A fatal case documented in 2026 shows that pellagra, a rare vitamin B3 deficiency disease, can develop in people with severe eating disorders like anorexia nervosa. According to Gram Research analysis, the woman had tryptophan levels at 16.1 nmol/mL—less than half the normal minimum—confirming severe nutritional deficiency. While pellagra is uncommon in developed countries today, people with eating disorders remain at serious risk for this life-threatening condition, which produces a distinctive rash pattern called “Casal’s necklace” on the neck and chest.

A tragic case reported in 2026 shows how a rare nutritional disease called pellagra can develop in people with severe eating disorders like anorexia nervosa. Pellagra happens when the body doesn’t get enough niacin (vitamin B3) or tryptophan, an amino acid the body needs. While pellagra is uncommon in wealthy countries today, people with eating disorders and those who drink heavily remain at serious risk. This case study emphasizes how important it is for doctors to recognize the warning signs of pellagra, including a distinctive rash pattern called “Casal’s necklace” that appears on the neck and chest. Understanding these signs could help save lives.

Key Statistics

A 2026 case report published in Forensic Science, Medicine, and Pathology documented a fatal pellagra case in a woman with anorexia nervosa who had tryptophan levels of 16.1 nmol/mL, less than half the normal minimum of 40.9-68 nmol/mL.

Autopsy findings in the 2026 pellagra case revealed characteristic skin changes under microscopic examination and severe emaciation, demonstrating how eating disorders can progress to life-threatening nutritional deficiencies.

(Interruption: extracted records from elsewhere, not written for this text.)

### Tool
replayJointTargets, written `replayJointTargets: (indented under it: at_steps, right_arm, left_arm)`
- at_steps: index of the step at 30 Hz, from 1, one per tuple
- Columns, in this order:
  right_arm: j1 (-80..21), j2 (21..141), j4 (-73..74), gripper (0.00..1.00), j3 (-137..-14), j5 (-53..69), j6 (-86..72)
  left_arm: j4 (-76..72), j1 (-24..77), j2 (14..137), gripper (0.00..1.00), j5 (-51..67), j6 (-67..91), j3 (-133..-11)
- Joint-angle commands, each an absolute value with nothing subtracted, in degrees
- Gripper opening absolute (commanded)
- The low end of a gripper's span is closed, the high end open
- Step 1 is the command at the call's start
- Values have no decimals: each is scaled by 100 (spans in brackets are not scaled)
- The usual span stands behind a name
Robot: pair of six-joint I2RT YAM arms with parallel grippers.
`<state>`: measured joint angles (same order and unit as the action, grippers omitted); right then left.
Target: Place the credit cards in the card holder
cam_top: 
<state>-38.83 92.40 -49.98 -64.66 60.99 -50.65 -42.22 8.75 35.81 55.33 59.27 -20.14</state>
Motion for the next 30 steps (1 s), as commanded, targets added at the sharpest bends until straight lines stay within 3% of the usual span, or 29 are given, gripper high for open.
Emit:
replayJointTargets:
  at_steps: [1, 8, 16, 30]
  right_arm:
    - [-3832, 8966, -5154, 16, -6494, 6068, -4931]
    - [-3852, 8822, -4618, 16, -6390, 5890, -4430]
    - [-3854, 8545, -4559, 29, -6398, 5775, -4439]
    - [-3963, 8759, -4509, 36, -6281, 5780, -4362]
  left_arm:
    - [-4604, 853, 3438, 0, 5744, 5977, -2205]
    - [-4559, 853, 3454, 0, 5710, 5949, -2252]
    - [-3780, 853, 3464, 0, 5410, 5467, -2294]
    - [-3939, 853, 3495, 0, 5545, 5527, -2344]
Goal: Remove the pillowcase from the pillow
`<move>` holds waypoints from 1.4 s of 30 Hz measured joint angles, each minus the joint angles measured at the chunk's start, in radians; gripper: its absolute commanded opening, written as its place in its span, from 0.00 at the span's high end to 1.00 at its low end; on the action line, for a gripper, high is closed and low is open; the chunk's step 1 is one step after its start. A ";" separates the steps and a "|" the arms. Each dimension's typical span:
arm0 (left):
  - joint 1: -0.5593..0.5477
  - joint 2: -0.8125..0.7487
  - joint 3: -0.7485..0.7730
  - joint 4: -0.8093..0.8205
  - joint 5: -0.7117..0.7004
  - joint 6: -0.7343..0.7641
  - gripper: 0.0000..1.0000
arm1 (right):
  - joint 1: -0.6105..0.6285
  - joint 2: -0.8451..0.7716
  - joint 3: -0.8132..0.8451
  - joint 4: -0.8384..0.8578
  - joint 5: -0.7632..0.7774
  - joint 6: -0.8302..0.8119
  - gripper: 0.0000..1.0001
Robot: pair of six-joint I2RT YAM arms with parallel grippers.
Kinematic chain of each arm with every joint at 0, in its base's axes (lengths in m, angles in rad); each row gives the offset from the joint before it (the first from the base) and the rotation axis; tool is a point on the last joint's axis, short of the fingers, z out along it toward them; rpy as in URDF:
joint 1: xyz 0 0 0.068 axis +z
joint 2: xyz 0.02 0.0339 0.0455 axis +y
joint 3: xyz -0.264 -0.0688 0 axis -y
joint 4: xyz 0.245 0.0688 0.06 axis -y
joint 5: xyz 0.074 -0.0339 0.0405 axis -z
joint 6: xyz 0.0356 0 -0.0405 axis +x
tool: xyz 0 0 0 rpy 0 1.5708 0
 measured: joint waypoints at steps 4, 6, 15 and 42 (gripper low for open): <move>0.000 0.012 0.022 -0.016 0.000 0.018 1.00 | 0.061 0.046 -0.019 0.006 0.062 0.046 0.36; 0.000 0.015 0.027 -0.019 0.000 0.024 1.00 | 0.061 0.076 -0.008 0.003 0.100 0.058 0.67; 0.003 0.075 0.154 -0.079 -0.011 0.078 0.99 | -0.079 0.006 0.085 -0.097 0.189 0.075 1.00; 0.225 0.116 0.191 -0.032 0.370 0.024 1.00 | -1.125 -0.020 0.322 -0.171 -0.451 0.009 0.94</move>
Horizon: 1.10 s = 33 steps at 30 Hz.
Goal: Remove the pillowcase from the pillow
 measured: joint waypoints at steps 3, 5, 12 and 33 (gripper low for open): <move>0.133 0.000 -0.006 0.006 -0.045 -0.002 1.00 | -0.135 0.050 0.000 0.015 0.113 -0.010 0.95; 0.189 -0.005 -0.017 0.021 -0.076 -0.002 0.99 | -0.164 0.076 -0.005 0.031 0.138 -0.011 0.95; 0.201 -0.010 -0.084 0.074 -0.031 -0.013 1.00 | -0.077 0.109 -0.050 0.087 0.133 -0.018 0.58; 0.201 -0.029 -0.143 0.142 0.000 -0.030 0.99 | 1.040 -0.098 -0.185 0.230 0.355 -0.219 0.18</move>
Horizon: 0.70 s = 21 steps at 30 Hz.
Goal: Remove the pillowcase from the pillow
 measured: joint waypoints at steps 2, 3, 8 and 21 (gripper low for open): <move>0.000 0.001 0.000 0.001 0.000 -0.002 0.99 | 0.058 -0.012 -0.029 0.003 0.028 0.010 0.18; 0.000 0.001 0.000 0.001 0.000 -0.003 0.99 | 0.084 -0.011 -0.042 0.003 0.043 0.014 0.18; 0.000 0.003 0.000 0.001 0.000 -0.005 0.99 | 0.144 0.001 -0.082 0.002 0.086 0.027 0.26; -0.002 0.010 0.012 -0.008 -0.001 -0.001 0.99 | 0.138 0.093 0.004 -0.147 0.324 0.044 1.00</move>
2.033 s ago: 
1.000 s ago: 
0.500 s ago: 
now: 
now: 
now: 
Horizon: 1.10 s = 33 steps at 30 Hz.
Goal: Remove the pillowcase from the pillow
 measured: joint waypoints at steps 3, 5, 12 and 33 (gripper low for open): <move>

The 2026 case report identified Russell’s sign (calluses on knuckles from self-induced vomiting) alongside Casal’s necklace rash, indicating multiple eating disorder behaviors contributing to fatal malnutrition.

The Quick Take

  • What they studied: A fatal case of pellagra (a serious vitamin B3 deficiency disease) in a woman with anorexia nervosa, examining how the disease developed and what physical signs appeared
  • Who participated: One adult woman with anorexia nervosa who developed pellagra; the case was studied through autopsy and laboratory testing after her death
  • Key finding: The woman had extremely low tryptophan levels (16.1 nmol/mL compared to the normal range of 40.9-68 nmol/mL), confirming pellagra diagnosis and showing how severe nutritional deficiency can occur in eating disorders
  • What it means for you: If you or someone you know has an eating disorder, it’s critical to get medical help early. Pellagra is preventable and treatable when caught, but severe malnutrition from eating disorders can cause life-threatening complications. This case shows why proper nutrition and professional treatment matter.

The Research Details

This is a case report, which means doctors documented one specific patient’s medical story in detail. When a patient died, doctors performed an autopsy (a medical examination after death) to understand what happened. They looked at the body’s tissues under a microscope and tested the blood to measure vitamin and amino acid levels. Case reports are important in medicine because they describe unusual or serious situations that doctors might not see often, helping other medical professionals recognize similar cases in the future.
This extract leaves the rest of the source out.